Davalı vekili, 29 ve 30 numaralı bağımsız bölümün tahsisi için ortaklık taahhütnamesi imzalayan davacıların USD olarak değil, Türk Lirası olarak ödemede bulunduğunu, davacıların eksik ödemeleri nedeniyle bağımsız bölümlerin davacılar adına tahsis edilemediğini savunarak, davanın reddini istemiştir.
Mahkemece, bilirkişi raporu ve dosya kapsamına göre, davacıların satın aldığı bağımsız bölümlerle ilgili olarak kooperatife ortak edilmedikleri, taraflar arasındaki sözleşmeye göre 29 ve 30 numaralı işyerleri için ödemelerin USD bazında çek ve senetlerle ödeneceği, dükkanların teslim edilmemesi halinde iadenin USD üzerinden yapılacağının kararlaştırıldığı, davacıların iyi niyetli olarak borcun tamamına yakınını kooperatife ödedikleri halde, kooperatifin iç sorunları nedeniyle davacıları üye yapmadıkları ve sözleşmede belirtilen 20 aylık süre içinde işyerlerini davacılara teslim etmediği gerekçesiyle, 23.778,75 USD'nin tahsil tarihindeki TL karşılığının davalıdan tahsiline, fazlaya ilişkin istemin reddine karar verilmiştir.
Karar, davalı vekilince temyiz edilmiştir.
Dava, taşınmaz satışı nedeniyle ödenen paranın, taşınmazın teslim edilmemesinden dolayı istirdadı istemine ilişkindir.
Davacılar, davalı kooperatif yönetim kurulu üyelerinin de imzaladığı "ortaklık taahhütnamesi" başlıklı belge ile 29 ve 30 numaralı işyerini satın almışlardır.
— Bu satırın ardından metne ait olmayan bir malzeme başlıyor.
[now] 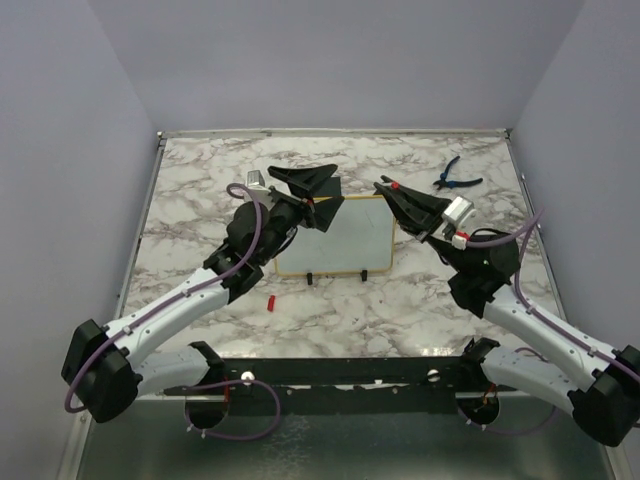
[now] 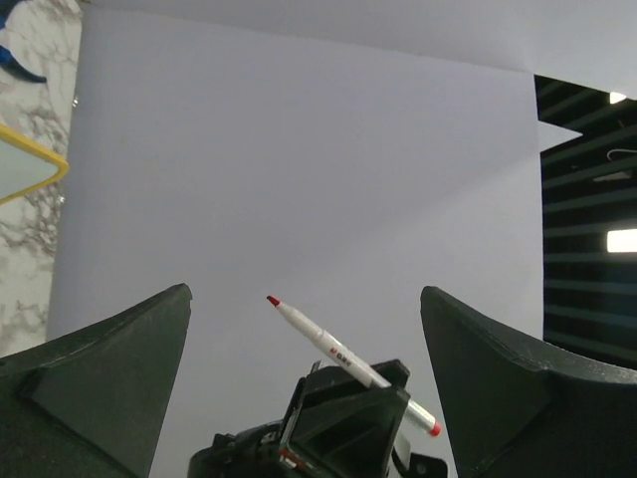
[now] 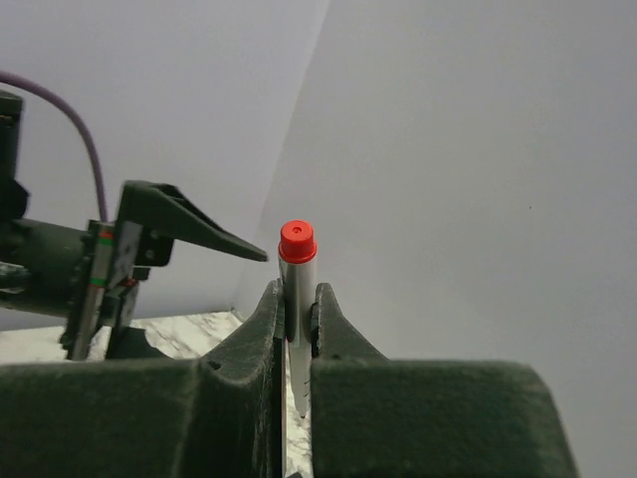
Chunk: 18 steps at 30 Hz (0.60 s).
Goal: Write a sentence on the whiteboard
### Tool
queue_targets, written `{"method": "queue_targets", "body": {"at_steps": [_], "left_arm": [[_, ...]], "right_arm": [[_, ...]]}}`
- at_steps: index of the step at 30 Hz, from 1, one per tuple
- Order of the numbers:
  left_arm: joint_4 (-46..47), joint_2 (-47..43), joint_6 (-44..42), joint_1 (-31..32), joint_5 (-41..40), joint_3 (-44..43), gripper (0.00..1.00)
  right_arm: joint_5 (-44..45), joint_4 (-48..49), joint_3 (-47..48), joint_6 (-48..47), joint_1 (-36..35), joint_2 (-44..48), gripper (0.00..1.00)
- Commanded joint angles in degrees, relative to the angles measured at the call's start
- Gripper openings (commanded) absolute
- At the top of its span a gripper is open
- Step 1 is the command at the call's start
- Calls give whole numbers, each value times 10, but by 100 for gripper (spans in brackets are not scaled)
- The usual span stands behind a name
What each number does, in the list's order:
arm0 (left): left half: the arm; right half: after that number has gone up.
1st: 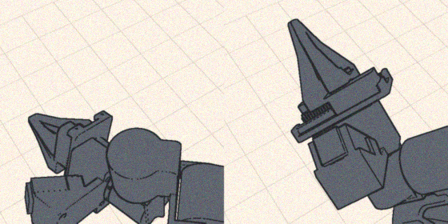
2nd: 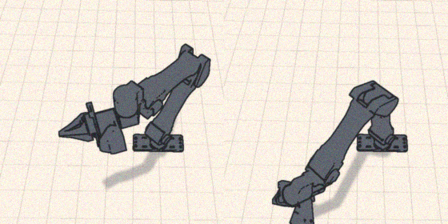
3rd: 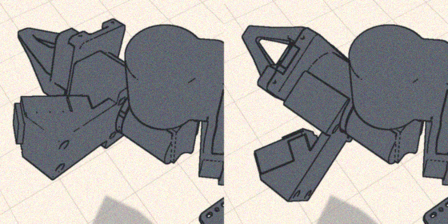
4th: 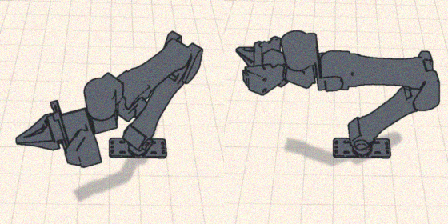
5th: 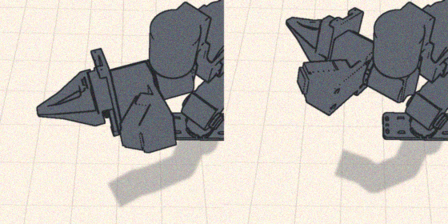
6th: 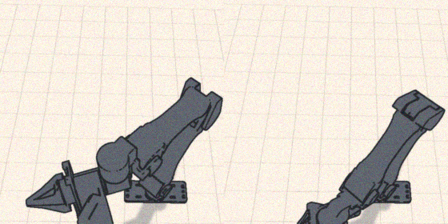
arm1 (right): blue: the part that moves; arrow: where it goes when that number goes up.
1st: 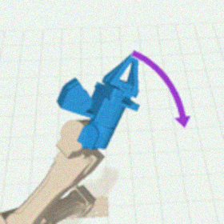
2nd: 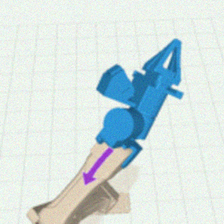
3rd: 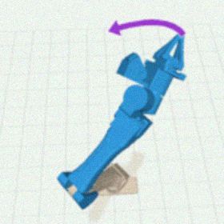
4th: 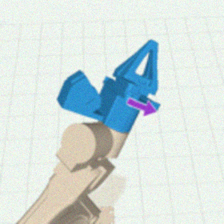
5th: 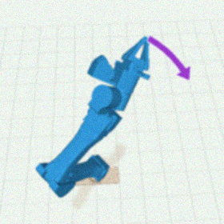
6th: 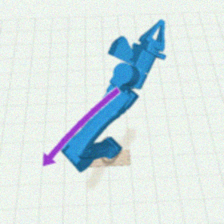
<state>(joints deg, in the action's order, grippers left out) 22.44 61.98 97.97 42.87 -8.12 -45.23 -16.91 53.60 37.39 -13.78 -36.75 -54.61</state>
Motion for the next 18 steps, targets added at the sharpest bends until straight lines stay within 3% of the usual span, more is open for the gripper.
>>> {"method": "queue_targets", "body": {"at_steps": [1,9,18], "left_arm": [[20,55,89,-2,68,-53,99],[-39,76,35,-18,122,-100,99],[-26,89,68,-23,200,-80,98]], "right_arm": [[-51,8,6,-54,-18,0,1],[-28,-16,-1,-87,-52,1,1],[34,5,-12,-208,-121,-39,1]]}}
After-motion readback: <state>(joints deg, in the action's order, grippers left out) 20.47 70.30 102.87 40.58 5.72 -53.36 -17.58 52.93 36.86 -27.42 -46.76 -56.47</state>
Ortaklık taahhütnamesinde, işyerlerinin 20 ay içinde teslim edileceği, aksi halde ödemelerin USD bazında davacılara iade edileceği yazılıdır. Davacılar, her ne kadar kooperatif ana sözleşmesini aynen ve tamamen kabul ettiklerini beyan ederek, taahhütnameyi imzalamışlarsa da, kooperatife şartlı ortak olmak mümkün değildir. Bu taahhütname ile davacıların kooperatife ortak oldukları kabul edilemez. Davacıların davalı kooperatife ortak olduğu yönünde başka da kanıt bulunmamaktadır. Esasen davacıların davalı kooperatif ortağı olmadığı da, tarafların kabulündedir.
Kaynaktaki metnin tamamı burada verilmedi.